You are reading

Thousands March Through the Streets of Sunnyside and Astoria in Support of Palestinians

Thousand marched down Queens Boulevard in Sunnyside Saturday in a display of solidarity for Palestinians (Photo: Christina Santucci)

May 23, 2021 By Christina Santucci

Thousands of people marched through the streets of Queens from Sunnyside to Astoria Saturday afternoon in support of Palestinians.

Within Our Lifetime – a Palestinian-led community organization that also held a large rally in Bay Ridge last week – organized the event, which began at Queens Boulevard and 46th Street.

Saturday’s march came just days after Israel and Hamas agreed to a ceasefire that ended more than 10 days of violence and bloodshed in the decades-long conflict. More than 230 Palestinians — including over 60 children — have been killed in Israeli airstrikes and 12 Israelis died in rocket attacks launched by Hamas, the New York Times reported.

In Queens, demonstrators initially gathered underneath the No. 7 train station at 46th Street – just steps from the Sunnyside Arch. Many wore keffiyehs – black and white checkered scarves –that symbolize Palestinian nationalism.
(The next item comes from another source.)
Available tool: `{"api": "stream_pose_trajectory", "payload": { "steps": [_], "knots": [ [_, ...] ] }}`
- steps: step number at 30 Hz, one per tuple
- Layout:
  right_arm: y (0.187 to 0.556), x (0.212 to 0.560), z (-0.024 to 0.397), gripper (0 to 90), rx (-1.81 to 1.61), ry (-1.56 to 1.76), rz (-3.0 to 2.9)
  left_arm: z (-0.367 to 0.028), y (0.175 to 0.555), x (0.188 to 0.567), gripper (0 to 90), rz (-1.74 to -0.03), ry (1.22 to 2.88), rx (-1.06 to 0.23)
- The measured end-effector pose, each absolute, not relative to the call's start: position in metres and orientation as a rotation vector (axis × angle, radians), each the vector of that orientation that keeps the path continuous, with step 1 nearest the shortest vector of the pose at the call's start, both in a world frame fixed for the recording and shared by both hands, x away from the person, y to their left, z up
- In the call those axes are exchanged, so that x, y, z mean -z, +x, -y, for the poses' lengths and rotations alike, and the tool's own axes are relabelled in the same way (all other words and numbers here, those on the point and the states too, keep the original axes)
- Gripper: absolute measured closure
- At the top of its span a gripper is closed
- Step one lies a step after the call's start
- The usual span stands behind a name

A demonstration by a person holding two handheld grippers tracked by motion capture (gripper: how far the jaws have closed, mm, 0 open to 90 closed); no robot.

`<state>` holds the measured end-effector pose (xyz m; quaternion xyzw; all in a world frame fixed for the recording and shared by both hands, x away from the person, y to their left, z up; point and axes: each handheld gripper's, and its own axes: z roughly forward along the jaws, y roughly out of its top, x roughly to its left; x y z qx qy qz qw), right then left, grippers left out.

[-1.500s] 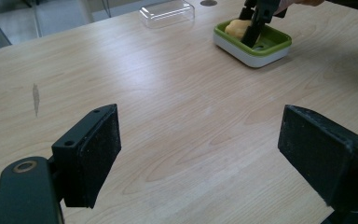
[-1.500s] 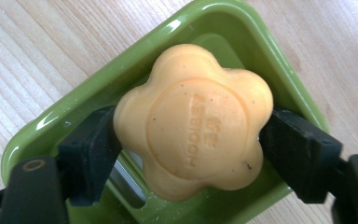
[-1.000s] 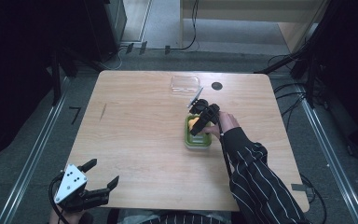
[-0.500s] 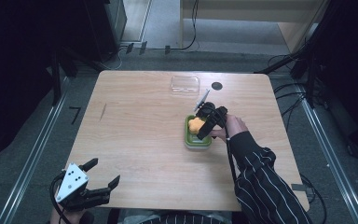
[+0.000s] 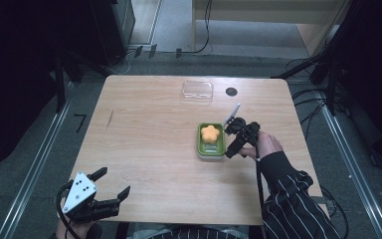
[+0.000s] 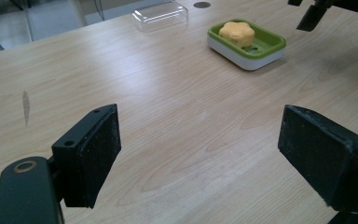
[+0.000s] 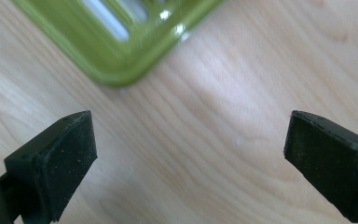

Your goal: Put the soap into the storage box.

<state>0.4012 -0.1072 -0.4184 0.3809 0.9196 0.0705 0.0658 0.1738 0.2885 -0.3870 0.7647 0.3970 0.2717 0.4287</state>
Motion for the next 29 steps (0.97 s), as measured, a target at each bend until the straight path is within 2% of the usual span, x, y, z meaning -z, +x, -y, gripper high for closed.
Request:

Following a prayer for Muslim attendees, organizers led more than a dozen of chant. “Not another nickel, not another dime, no more money for Israel’s crimes,” one rally leader bellowed into a loudspeaker, as attendees repeated. Other chants included ‘Hey, Hey, Ho, Ho, Zionism has got to go’ and ‘Resistance is justified when people are colonized.’
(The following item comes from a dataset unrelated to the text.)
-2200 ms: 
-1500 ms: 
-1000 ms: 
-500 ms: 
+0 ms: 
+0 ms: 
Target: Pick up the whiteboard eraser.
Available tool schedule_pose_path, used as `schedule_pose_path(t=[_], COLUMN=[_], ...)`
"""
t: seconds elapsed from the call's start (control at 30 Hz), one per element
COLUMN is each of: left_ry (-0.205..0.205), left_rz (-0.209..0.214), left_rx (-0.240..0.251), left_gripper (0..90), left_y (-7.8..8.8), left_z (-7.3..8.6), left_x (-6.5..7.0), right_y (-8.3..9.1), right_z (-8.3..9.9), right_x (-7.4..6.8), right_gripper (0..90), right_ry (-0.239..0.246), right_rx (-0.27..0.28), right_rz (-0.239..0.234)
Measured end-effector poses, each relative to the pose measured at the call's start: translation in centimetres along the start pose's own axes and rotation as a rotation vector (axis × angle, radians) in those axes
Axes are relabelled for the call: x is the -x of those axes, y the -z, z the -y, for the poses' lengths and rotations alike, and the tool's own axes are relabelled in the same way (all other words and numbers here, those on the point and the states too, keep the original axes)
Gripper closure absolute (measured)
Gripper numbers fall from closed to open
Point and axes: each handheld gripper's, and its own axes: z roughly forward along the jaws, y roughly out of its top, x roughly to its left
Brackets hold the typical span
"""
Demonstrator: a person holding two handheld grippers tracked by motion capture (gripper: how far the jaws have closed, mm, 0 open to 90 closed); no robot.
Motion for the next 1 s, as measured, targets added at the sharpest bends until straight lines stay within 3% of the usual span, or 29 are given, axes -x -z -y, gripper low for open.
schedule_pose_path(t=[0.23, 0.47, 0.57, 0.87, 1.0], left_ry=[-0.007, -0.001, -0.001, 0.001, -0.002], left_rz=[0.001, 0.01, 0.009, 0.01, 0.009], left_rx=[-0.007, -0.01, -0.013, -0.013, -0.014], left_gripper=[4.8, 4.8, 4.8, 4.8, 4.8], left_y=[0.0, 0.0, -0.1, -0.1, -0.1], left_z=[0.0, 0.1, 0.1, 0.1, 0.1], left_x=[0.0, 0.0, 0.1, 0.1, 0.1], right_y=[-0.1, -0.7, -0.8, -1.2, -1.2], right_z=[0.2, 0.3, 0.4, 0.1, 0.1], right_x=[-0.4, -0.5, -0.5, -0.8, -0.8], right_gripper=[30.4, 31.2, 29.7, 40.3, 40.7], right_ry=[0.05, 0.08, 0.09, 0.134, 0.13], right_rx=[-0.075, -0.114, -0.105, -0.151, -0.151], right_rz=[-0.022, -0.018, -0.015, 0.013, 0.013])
Supporters flocked to the event from Queens and beyond – with many like Brooklyn resident Farhana Akther saying that they chose to attend to show solidarity with Palestinians.

Many were from the world’s borough.

“We love them and support them,” said Jamaica resident Kazi Fuzie. “We want to ask the government to stop spending our tax dollars to fund Israel.” She called on federal officials to redirect funding to domestic issues like education and housing.

Attendees also included members of Neturei Karta, a group of Orthodox Jewish people who opposed the State of Israel, as well as representatives from the December 12th Movement, a Black human rights organization based in New York City.

Demonstrators carried Palestinian flags and signs with a variety of messages – such as “From the River to the Sea, Palestine will be Free,” “No Peace on Stolen Land,” and “Never Again Means Freedom for All – Jews for Palestine.”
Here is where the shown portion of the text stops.